Write out, word for word, every line in the data below from the one containing "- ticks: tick" to the one containing "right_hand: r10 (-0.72", both of them included.
*** Supplied data ***
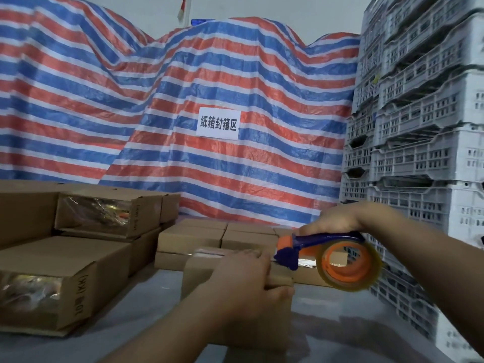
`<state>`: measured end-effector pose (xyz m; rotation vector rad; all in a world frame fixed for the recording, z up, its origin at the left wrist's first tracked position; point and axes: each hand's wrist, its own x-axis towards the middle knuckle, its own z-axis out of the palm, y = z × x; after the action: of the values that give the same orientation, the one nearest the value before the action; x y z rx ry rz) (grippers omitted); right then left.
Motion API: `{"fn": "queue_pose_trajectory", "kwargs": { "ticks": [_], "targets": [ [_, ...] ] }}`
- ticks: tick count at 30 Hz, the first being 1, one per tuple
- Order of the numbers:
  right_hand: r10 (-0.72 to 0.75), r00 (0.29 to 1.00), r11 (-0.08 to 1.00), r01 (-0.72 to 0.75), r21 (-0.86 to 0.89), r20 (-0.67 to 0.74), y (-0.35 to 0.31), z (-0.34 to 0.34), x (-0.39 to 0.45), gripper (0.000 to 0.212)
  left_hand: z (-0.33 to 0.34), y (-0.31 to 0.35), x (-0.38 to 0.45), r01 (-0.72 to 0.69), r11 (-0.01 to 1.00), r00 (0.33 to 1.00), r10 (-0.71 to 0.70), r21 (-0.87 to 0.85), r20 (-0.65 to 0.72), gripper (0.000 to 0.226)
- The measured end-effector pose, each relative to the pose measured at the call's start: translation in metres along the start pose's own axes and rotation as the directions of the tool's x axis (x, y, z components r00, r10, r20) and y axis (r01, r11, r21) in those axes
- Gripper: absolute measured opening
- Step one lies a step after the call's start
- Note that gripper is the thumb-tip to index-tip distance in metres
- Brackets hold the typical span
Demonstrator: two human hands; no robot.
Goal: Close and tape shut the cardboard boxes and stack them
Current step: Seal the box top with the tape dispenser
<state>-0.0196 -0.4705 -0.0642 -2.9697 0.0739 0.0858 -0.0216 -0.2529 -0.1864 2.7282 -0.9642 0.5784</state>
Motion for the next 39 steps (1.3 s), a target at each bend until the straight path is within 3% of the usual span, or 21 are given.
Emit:
{"fn": "queue_pose_trajectory", "kwargs": {
  "ticks": [6, 12, 16, 21, 25, 30, 35, 39],
  "targets": [
    [-0.063, 0.998, 0.993, 0.060, 0.099, 0.028, 0.013, 0.005, 0.001, 0.062, 0.005, -0.005, -0.003, -0.025, 0.997, 0.998, 0.030, 0.074, -0.057, 0.076],
    [-0.073, 0.997, 0.993, 0.069, 0.098, 0.033, 0.040, -0.020, -0.014, 0.082, 0.004, -0.008, -0.004, -0.026, 0.997, 0.999, 0.028, 0.076, -0.031, 0.078],
    [-0.033, 0.999, 0.997, 0.030, 0.073, 0.043, 0.057, -0.030, -0.028, 0.062, 0.005, -0.006, -0.004, -0.033, 0.997, 0.999, 0.036, 0.077, -0.032, 0.074],
    [-0.008, 1.000, 0.950, 0.016, -0.313, 0.028, 0.023, -0.009, -0.019, 0.082, 0.006, -0.006, -0.005, -0.037, 0.998, 0.997, 0.041, 0.056, -0.062, 0.070],
    [-0.019, 0.998, 0.879, -0.013, -0.476, -0.061, -0.022, 0.006, -0.020, 0.060, 0.006, -0.005, -0.004, -0.036, 0.997, 0.996, 0.041, 0.066, -0.078, 0.067],
    [-0.002, 0.994, 0.772, -0.070, -0.631, -0.113, -0.049, 0.006, -0.034, 0.051, 0.006, -0.004, -0.004, -0.048, 0.997, 0.994, 0.053, 0.055, -0.092, 0.066],
    [-0.019, 0.998, 0.413, -0.047, -0.909, -0.060, -0.045, 0.044, -0.031, 0.039, 0.005, -0.005, -0.007, -0.034, 0.999, 0.996, 0.037, 0.041, -0.081, 0.068],
    [-0.045, 0.968, 0.591, -0.174, -0.788, -0.247, 0.008, 0.068, -0.027, 0.039, 0.007, -0.003, -0.006, -0.039, 0.998, 0.996, 0.042, 0.039, -0.074, 0.066]
  ]
}}
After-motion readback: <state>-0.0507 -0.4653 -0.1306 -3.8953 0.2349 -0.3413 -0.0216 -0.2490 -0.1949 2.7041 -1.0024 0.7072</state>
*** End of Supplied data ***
## Task response
- ticks: tick count at 30 Hz, the first being 1, one per tuple
- Order of the numbers:
  right_hand: r10 (-0.72 to 0.75), r00 (0.29 to 1.00), r11 (-0.08 to 1.00), r01 (-0.72 to 0.75), r21 (-0.86 to 0.89), r20 (-0.67 to 0.74), y (-0.35 to 0.31), z (-0.34 to 0.34), x (-0.39 to 0.45), gripper (0.000 to 0.212)

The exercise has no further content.